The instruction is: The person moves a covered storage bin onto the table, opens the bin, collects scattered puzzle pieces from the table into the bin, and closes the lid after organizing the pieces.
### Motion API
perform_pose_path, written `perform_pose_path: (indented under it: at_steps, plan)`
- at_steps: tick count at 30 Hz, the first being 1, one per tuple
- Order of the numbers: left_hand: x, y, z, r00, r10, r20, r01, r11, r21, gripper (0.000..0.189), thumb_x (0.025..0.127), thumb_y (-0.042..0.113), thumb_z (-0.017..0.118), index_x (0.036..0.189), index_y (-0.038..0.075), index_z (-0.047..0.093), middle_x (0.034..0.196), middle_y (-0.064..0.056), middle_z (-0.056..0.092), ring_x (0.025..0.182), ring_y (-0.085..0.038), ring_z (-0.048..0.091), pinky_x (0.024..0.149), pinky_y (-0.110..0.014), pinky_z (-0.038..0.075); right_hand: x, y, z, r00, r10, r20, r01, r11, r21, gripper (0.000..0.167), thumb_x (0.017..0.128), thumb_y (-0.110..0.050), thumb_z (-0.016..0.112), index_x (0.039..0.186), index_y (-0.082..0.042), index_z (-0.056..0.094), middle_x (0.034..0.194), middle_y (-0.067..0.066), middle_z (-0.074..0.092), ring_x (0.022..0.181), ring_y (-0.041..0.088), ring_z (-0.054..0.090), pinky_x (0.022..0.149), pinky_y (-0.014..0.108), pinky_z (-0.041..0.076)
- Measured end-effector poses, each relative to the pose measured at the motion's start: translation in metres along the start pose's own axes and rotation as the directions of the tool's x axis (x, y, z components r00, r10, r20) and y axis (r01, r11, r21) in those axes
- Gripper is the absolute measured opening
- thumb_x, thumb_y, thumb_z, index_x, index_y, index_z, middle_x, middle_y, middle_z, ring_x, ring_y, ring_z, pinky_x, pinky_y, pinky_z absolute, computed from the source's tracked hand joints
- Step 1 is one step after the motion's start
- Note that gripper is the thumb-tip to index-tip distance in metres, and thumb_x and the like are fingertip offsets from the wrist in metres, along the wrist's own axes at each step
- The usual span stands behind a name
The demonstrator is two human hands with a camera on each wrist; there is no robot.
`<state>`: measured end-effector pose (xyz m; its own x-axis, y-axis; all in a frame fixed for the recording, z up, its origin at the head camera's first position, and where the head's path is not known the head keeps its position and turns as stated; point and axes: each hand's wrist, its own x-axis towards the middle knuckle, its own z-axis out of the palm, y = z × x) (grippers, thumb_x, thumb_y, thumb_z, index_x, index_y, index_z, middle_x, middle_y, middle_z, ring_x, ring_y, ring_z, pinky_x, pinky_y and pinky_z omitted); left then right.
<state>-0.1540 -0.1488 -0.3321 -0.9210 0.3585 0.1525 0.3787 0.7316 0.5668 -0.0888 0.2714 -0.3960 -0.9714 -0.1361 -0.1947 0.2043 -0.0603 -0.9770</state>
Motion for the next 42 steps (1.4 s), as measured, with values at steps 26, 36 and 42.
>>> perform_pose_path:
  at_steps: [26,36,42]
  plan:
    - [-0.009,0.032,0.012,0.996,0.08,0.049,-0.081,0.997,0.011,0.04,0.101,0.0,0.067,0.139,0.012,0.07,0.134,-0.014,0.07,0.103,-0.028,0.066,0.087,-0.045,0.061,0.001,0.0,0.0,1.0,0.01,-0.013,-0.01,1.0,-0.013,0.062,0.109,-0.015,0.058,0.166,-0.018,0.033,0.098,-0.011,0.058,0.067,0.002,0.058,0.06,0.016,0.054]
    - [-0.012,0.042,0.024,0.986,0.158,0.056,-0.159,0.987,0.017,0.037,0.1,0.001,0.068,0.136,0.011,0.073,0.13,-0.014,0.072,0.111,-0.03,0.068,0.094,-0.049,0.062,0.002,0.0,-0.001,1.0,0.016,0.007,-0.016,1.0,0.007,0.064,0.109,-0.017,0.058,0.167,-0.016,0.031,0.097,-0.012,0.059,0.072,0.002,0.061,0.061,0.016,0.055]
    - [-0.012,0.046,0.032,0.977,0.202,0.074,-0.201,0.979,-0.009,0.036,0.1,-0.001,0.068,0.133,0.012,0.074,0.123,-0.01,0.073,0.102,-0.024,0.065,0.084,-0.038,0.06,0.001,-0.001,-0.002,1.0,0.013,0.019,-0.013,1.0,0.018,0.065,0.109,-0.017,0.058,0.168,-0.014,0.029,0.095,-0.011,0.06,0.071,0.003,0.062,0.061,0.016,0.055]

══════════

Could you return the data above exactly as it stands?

* [RESPONSE TO THIS EXERCISE]
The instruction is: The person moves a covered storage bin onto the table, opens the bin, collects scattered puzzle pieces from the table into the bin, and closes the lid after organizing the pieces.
### Motion API
perform_pose_path, written `perform_pose_path: (indented under it: at_steps, plan)`
- at_steps: tick count at 30 Hz, the first being 1, one per tuple
- Order of the numbers: left_hand: x, y, z, r00, r10, r20, r01, r11, r21, gripper (0.000..0.189), thumb_x (0.025..0.127), thumb_y (-0.042..0.113), thumb_z (-0.017..0.118), index_x (0.036..0.189), index_y (-0.038..0.075), index_z (-0.047..0.093), middle_x (0.034..0.196), middle_y (-0.064..0.056), middle_z (-0.056..0.092), ring_x (0.025..0.182), ring_y (-0.085..0.038), ring_z (-0.048..0.091), pinky_x (0.024..0.149), pinky_y (-0.110..0.014), pinky_z (-0.038..0.075); right_hand: x, y, z, r00, r10, r20, r01, r11, r21, gripper (0.000..0.167), thumb_x (0.017..0.128), thumb_y (-0.110..0.050), thumb_z (-0.016..0.112), index_x (0.039..0.186), index_y (-0.082..0.042), index_z (-0.056..0.094), middle_x (0.034..0.194), middle_y (-0.067..0.066), middle_z (-0.074..0.092), ring_x (0.022..0.181), ring_y (-0.041..0.088), ring_z (-0.054..0.090), pinky_x (0.022..0.149), pinky_y (-0.014..0.108), pinky_z (-0.041..0.076)
- Measured end-effector poses, each relative to the pose measured at the motion's start: translation in metres along the start pose's own axes and rotation as the directions of the tool's x axis (x, y, z components r00, r10, r20) and y axis (r01, r11, r21) in those axes
- Gripper is the absolute measured opening
- thumb_x, thumb_y, thumb_z, index_x, index_y, index_z, middle_x, middle_y, middle_z, ring_x, ring_y, ring_z, pinky_x, pinky_y, pinky_z absolute, computed from the source's tracked hand joints
- Step 1 is one step after the motion's start
- Note that gripper is the thumb-tip to index-tip distance in metres, and thumb_x and the like are fingertip offsets from the wrist in metres, along the wrist's own axes at each step
- The usual span stands behind a name
The demonstrator is two human hands with a camera on each wrist; there is no robot.
`<state>`: measured end-effector pose (xyz m; its own x-axis, y-axis; all in a frame fixed for the recording, z up, its origin at the head camera's first position, and where the head's path is not known the head keeps its position and turns as stated; point and axes: each hand's wrist, its own x-axis towards the middle knuckle, its own z-axis out of the palm, y = z × x) (grippers, thumb_x, thumb_y, thumb_z, index_x, index_y, index_z, middle_x, middle_y, middle_z, ring_x, ring_y, ring_z, pinky_x, pinky_y and pinky_z omitted); left then right.
<state>-0.1540 -0.1488 -0.3321 -0.9210 0.3585 0.1525 0.3787 0.7316 0.5668 -0.0888 0.2714 -0.3960 -0.9714 -0.1361 -0.1947 0.2043 -0.0603 -0.9770</state>
Motion for the next 42 steps (1.4 s), as measured, with values at steps 26, 36 and 42.
>>> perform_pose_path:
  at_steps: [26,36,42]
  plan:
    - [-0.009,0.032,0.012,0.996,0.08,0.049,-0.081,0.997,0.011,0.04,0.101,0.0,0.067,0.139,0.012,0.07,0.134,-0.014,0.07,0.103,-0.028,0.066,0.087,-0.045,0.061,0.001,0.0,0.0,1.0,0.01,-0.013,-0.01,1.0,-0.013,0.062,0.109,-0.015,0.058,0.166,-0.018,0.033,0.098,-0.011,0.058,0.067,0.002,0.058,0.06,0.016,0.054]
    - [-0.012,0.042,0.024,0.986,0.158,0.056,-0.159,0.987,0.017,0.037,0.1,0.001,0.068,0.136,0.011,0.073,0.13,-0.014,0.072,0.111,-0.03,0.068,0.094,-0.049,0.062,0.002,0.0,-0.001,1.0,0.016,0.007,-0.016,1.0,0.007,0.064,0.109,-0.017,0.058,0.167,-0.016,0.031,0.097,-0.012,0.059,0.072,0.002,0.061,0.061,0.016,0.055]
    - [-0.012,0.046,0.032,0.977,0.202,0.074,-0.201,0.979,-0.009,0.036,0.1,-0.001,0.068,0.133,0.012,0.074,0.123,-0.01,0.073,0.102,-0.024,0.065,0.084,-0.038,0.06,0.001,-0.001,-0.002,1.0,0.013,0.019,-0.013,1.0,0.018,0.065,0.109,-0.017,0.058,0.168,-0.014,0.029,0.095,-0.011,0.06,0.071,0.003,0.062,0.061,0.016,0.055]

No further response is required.